Aunque rápidamente trinó sus explicaciones y pidió disculpas “si alguien se sintió ofendido”, la realidad es que su frase encierra esa rancia idea atornillada en la política nacional que reza -en piedra- que los aportes sociales del Estado son un regalo a la población. Ni siquiera ahora, cuando buena parte de los colombianos pasa sus peores horas económicas, se asimila la trascendencia de una ampliación del estado de bienestar. Por eso la vicepresidenta dijo lo que dijo y se fue de palabras.
Porque ya lo ha hecho antes. La velocidad de sus pensamientos le gana a la prudencia que deberían guardar sus palabras.
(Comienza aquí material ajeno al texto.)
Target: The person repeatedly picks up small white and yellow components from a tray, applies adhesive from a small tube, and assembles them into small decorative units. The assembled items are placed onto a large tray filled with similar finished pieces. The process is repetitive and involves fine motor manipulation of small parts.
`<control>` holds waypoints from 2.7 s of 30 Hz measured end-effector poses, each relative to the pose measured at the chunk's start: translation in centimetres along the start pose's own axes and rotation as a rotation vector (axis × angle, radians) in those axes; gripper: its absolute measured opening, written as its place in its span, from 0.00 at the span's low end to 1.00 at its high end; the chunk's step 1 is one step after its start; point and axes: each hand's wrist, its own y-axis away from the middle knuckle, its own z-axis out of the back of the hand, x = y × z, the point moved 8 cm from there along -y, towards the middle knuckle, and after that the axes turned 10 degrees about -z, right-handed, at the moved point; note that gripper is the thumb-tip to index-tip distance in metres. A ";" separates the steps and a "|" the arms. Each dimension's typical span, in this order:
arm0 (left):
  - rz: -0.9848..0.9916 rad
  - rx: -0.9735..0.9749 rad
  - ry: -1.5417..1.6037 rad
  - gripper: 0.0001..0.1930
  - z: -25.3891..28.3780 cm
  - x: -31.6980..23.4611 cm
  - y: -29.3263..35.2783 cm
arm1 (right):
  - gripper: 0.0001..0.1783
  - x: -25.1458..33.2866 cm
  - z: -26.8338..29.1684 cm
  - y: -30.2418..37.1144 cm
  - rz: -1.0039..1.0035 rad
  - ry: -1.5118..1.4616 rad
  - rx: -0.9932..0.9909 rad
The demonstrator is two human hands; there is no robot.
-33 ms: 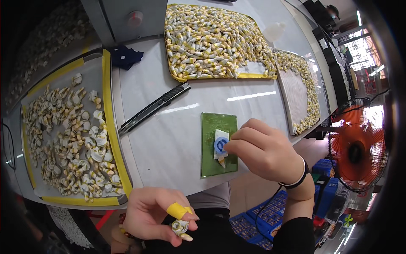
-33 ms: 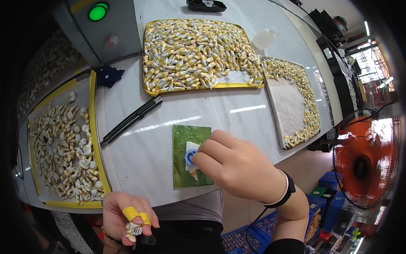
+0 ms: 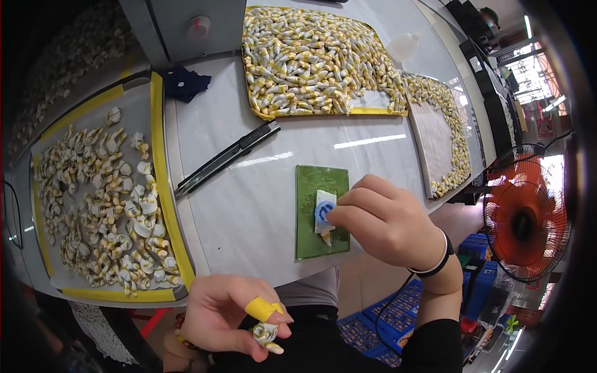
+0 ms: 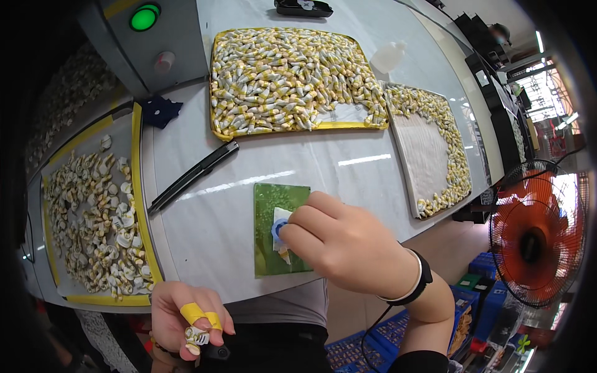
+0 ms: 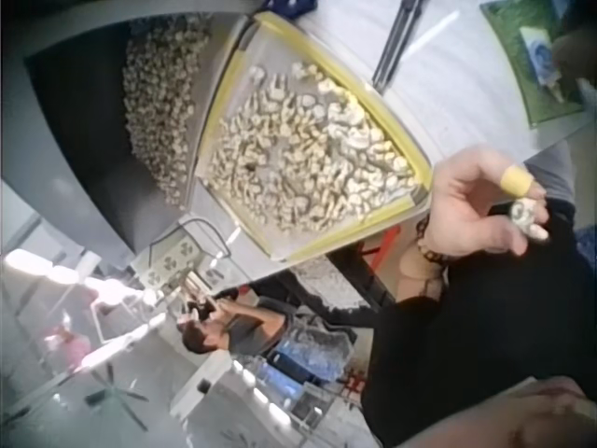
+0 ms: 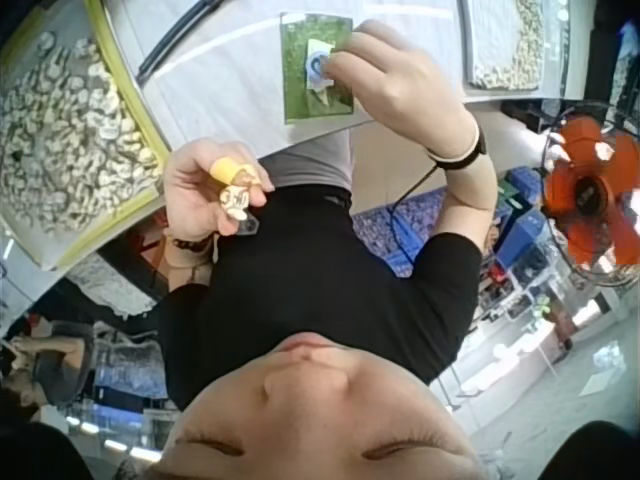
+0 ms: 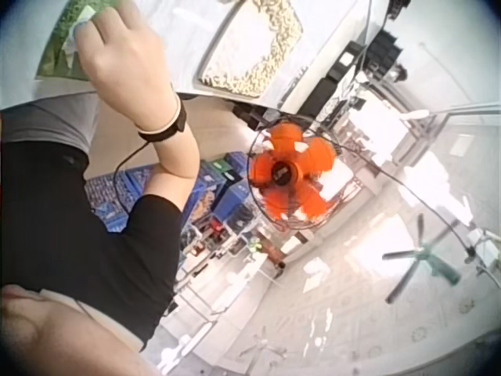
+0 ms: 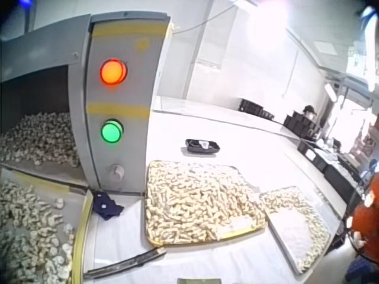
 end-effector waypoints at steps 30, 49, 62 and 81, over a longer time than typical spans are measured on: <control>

Como cuando dijo que en el país ya hay muchas sicólogas y sociólogas, “carreras que no les sirven a las mujeres para tener mejores ingresos”, o cuando, en medio de las masivas protestas estudiantiles de noviembre pasado, insistió en que los marchantes eran movidos por particulares plataformas tecnológicas venezolanas y rusas que estimulaban el malestar social.
Las lecturas que la vicepresidenta hace del país muestran una desconexión con la cotidianidad de millones de ciudadanos, pero, además, hacen una radiografía preocupante de la manera en la que entiende el servicio público: por momentos como un apostolado moralizante y por momentos como una labor de sacrificio de la cual somos deudores. No puede equivocarse ni ella, ni el presidente, ni su gabinete con ese discurso del mundo al revés en el que resultaríamos todos nosotros en mora. Debería estar claro que son ellos los que se deben al pueblo y los que tienen que rendir cuentas.